### TRY IT
Exactly retype the lines from the top of the data through the line containing "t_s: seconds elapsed", leaving out every picture.

[DATA EXCERPTS — start]

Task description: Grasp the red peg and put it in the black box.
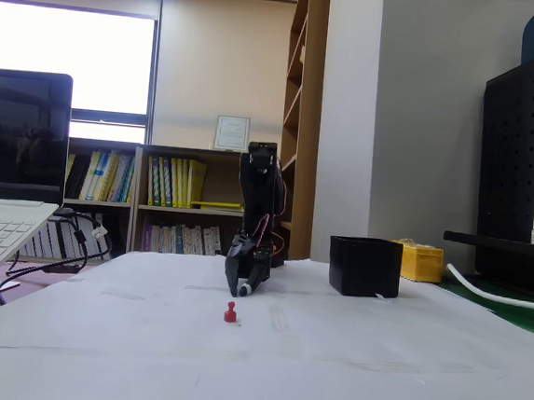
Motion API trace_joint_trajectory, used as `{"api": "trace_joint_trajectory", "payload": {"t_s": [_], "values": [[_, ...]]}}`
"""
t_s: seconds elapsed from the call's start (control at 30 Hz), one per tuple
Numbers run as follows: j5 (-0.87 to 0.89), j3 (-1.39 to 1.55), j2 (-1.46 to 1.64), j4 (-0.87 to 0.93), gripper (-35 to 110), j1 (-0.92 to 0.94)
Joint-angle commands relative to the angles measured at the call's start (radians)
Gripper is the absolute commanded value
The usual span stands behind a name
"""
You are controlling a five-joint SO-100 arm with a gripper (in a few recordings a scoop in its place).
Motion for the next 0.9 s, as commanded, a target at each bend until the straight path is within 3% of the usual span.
{"api": "trace_joint_trajectory", "payload": {"t_s": [0.0, 0.33, 0.87], "values": [[0.003, 0.064, 0.063, -0.091, 3, 0.014], [0.038, 0.252, 0.187, -0.161, 7, 0.017], [0.003, 0.235, -0.014, 0.161, 16, 0.029]]}}
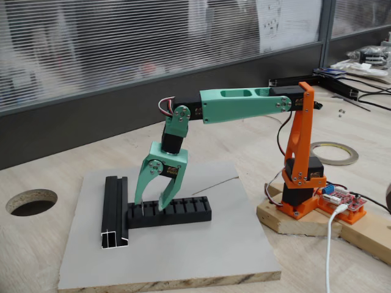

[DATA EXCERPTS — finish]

### EXERCISE RESPONSE
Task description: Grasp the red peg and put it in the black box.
Motion API trace_joint_trajectory, used as `{"api": "trace_joint_trajectory", "payload": {"t_s": [_], "values": [[_, ...]]}}`
"""
t_s: seconds elapsed from the call's start (control at 30 Hz), one per tuple

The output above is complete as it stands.